* [PROBLEM REQUIREMENTS]
Reproduce nothing but the closing run of lines: the line with "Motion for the" and each line that follows it to the end of the data.
--- DATA BELOW ---
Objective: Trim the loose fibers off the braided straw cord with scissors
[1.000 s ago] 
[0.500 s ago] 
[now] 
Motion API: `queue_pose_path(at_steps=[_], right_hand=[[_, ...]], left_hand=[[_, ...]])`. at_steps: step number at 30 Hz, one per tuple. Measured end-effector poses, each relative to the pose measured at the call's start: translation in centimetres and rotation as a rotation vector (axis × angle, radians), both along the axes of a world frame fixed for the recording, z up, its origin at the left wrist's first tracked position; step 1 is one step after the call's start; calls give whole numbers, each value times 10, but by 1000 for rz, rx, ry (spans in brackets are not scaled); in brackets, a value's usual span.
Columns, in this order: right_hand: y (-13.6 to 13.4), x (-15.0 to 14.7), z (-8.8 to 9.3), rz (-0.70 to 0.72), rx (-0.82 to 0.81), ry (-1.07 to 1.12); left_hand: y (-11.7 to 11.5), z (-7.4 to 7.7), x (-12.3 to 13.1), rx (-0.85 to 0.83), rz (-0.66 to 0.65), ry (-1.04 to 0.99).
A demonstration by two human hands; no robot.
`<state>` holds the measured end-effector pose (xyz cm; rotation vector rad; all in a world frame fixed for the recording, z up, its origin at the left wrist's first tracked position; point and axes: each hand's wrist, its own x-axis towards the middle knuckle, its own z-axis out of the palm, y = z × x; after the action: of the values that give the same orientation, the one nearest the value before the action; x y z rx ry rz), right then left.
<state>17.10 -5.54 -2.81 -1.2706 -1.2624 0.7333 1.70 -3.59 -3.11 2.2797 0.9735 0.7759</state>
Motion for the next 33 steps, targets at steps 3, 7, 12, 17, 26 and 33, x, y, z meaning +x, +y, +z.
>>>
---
* [RESPONSE]
Motion for the next 33 steps, targets at steps 3, 7, 12, 17, 26 and 33, x, y, z meaning +x, +y, +z.
>>>

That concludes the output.